Kanshi Ram v. State (2000)
In this case, the complainant Isran Ahmed said in his case diary statement that at the relevant time the petitioner had urged his security personnel to thrash the journalists. According to the complaint, the exact words used by the petitioner were “Maro Salon Ko”. But the complainant in his statement nowhere stated that the alleged threat had caused an alarm to him. On the opposite, the case clearly showed that even after the alleged threat, the complainant or other media persons did not retrace their steps. Thus, the Delhi High Court said that mere threat is no offence. Therefore, the threat which was supposedly given by the petitioner did not fall within the mischief of Section 506 IPC. Subsequently, no charge under Section 506 IPC could be framed against the petitioner on the basis of the said evidence.
Tilak Raj v. The State of Himachal Pradesh (2016)
In this case, the Appellant developed intimacy with the prosecutrix about two years prior to the incident. He lured her on the pretext of marriage. The prosecutrix alleged that the Appellant had sexually and physically violated her at her home. On the next day, the prosecutrix decided to approach the police station to register an FIR for rape. However, the Appellant apparently threatened her with death against making a complaint and therefore, she did not complain. The appellant who had promised the prosecutrix marriage, however, did not return. On 6th January 2010, the prosecutrix complained to the police that she had been raped by the appellant. She also alleged sexual exploitation on the promise of marriage by the appellant. Considering the evidence, the Trial Court which was Sessions Court, Chamba acquitted the appellant of all charges, giving him the benefit of doubt. However, on the prosecution’s appeal, the High Court of Himachal Pradesh partly allowed the same. While the HC upheld acquittal by the Trial Court for an offence punishable under Section 376 IPC, it convicted him under Sections 417 and 506 IPC.
Section 506 IPC is divided into two parts, where part one is a lesser form and part 2 is a graver form of criminal intimidation and thus punishment is given accordingly.
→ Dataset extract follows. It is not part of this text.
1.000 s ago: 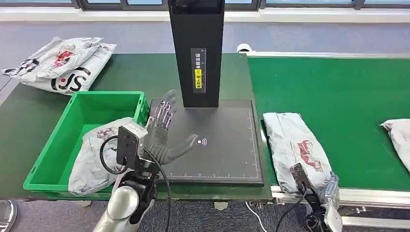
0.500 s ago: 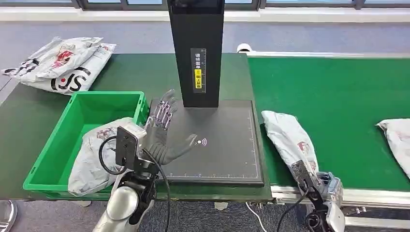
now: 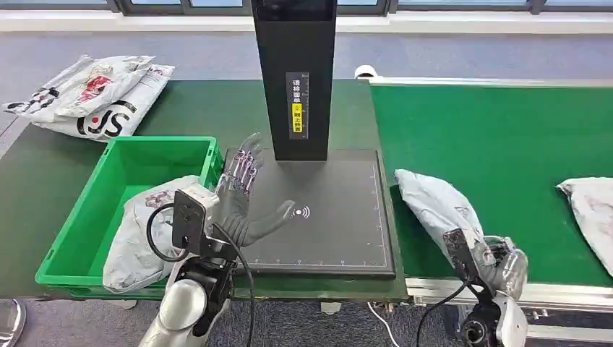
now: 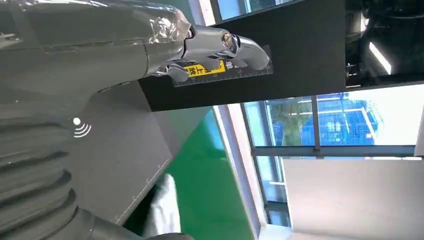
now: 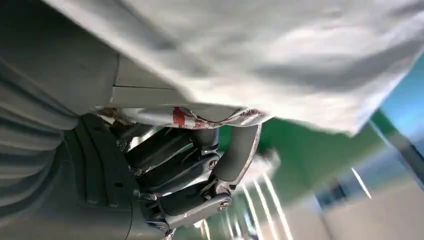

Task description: Moved the parcel from conveyor to table for the left to box.

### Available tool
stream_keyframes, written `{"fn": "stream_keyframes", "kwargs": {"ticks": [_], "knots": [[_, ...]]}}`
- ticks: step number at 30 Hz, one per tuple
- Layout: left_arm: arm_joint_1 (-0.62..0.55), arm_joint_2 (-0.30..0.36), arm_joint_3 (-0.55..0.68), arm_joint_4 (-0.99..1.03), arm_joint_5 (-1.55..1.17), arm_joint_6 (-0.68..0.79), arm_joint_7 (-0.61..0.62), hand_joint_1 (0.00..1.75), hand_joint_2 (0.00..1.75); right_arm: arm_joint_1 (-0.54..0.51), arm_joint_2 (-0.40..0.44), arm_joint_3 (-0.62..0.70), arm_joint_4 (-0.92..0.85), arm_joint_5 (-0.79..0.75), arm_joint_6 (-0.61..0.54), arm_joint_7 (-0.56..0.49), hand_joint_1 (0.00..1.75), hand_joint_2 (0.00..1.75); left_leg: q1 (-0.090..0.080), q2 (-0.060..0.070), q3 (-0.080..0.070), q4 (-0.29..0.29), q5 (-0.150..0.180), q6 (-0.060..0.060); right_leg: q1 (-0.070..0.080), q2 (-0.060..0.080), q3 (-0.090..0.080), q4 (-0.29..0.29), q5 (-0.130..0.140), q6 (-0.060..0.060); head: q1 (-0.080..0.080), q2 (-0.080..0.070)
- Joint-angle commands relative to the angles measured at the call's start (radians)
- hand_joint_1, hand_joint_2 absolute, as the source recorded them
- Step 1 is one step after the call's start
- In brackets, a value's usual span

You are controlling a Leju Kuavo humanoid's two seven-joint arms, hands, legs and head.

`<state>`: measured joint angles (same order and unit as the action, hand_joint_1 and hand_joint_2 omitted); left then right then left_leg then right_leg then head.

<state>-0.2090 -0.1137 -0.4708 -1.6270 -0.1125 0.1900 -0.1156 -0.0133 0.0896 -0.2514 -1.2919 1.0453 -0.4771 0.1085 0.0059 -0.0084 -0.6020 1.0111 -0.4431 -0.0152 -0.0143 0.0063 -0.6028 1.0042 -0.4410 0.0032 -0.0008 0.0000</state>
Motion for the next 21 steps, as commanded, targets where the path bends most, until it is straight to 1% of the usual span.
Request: {"fn": "stream_keyframes", "kwargs": {"ticks": [1,3,4,6,7,9,12,16,18,21], "knots": [[-0.027,0.000,0.023,0.051,0.001,0.001,0.002,0.00,1.75,0.003,0.015,0.081,-0.227,-0.084,-0.122,-0.108,1.75,1.75,0.000,0.002,0.002,-0.001,-0.001,0.000,0.001,0.001,0.002,-0.001,-0.001,-0.001,0.000,0.000],[-0.030,-0.001,0.018,0.061,0.001,0.002,-0.006,0.00,1.75,-0.004,0.011,0.123,-0.303,-0.138,-0.162,-0.174,1.75,1.75,0.000,0.002,0.002,0.000,-0.001,0.000,0.000,0.001,0.001,0.000,-0.001,-0.001,0.000,0.000],[-0.030,-0.001,0.012,0.071,0.003,0.004,-0.019,0.00,1.75,-0.011,0.008,0.165,-0.365,-0.152,-0.179,-0.206,1.75,1.75,-0.001,0.003,0.001,0.000,-0.001,0.000,-0.001,0.001,-0.001,0.001,0.000,-0.001,0.000,0.000],[-0.030,-0.002,0.007,0.079,0.005,0.007,-0.032,0.00,1.75,-0.032,-0.001,0.228,-0.415,-0.155,-0.192,-0.223,1.75,1.75,-0.001,0.005,0.000,0.000,-0.001,0.000,0.000,0.004,-0.002,0.001,0.000,-0.001,0.000,0.000],[-0.033,-0.003,0.003,0.083,0.006,0.009,-0.037,0.00,1.75,-0.056,-0.012,0.273,-0.425,-0.160,-0.201,-0.229,1.75,1.75,-0.001,0.005,0.000,0.000,-0.001,0.000,-0.001,0.004,-0.002,0.002,0.000,0.000,0.000,0.000],[-0.039,-0.003,-0.001,0.089,0.008,0.011,-0.041,0.00,1.75,-0.088,-0.026,0.322,-0.416,-0.176,-0.217,-0.230,1.75,1.75,-0.001,0.007,0.001,0.000,-0.001,0.000,-0.001,0.005,-0.002,0.001,0.000,-0.001,0.000,0.000],[-0.045,0.003,-0.006,0.097,0.012,0.014,-0.051,0.00,1.75,-0.136,-0.027,0.374,-0.382,-0.214,-0.221,-0.258,1.75,1.75,0.000,0.005,0.001,0.000,0.000,0.000,0.000,0.004,-0.001,0.000,0.001,0.000,0.000,0.000],[-0.045,0.008,-0.008,0.098,0.018,0.016,-0.063,0.00,1.75,-0.146,-0.033,0.399,-0.357,-0.227,-0.220,-0.270,1.75,1.75,0.000,0.003,0.002,-0.001,0.000,0.001,0.000,0.002,0.001,-0.001,0.000,0.000,0.000,0.000],[-0.064,0.016,-0.017,0.107,0.029,0.020,-0.073,0.00,1.75,-0.186,-0.026,0.442,-0.304,-0.225,-0.185,-0.257,1.75,1.75,0.000,0.003,0.003,-0.001,0.000,0.001,0.001,0.002,0.002,-0.002,0.000,0.000,0.000,0.000],[-0.117,0.012,-0.024,0.131,0.053,0.025,-0.074,0.00,1.75,-0.288,-0.007,0.510,-0.131,-0.216,-0.094,-0.210,1.75,1.75,0.000,0.006,0.002,-0.001,0.000,0.001,0.000,0.005,0.001,-0.001,0.001,0.000,0.000,0.000]]}}
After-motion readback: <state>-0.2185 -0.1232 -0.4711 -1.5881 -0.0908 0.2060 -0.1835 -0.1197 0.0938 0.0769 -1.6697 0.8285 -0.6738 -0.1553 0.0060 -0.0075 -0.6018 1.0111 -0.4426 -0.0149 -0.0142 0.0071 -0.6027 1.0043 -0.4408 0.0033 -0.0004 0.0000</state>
In IPC, the offence of criminal intimidation is expressly laid out and tries to cover all aspects of criminal intimidation. Being charged with a crime, whether major or minor, is a matter of seriousness. A person facing criminal charges under section 506, risks severe penalties and consequences, such as jail time, even having a criminal record if convicted, and loss of relationships and future job prospects, among other things. In fact, complaining under criminal intimidation itself is being used by many in false cases to take vengeance. With subsequent amendments, it is hoped that Section 506 becomes more inclusive and in keeping with the technological advances, social media crimes and changes in society in general.
- Gaur, K. D. Textboook on the Indian Penal Code. Universal Law Publishers, 2011
- Criminal laws (Meghalaya amendment ) act, 2013
- “Manupatra – An Online Database for Legal Research.” Manupatra – An Online Database for Legal Research. Accessed 9 January 2022.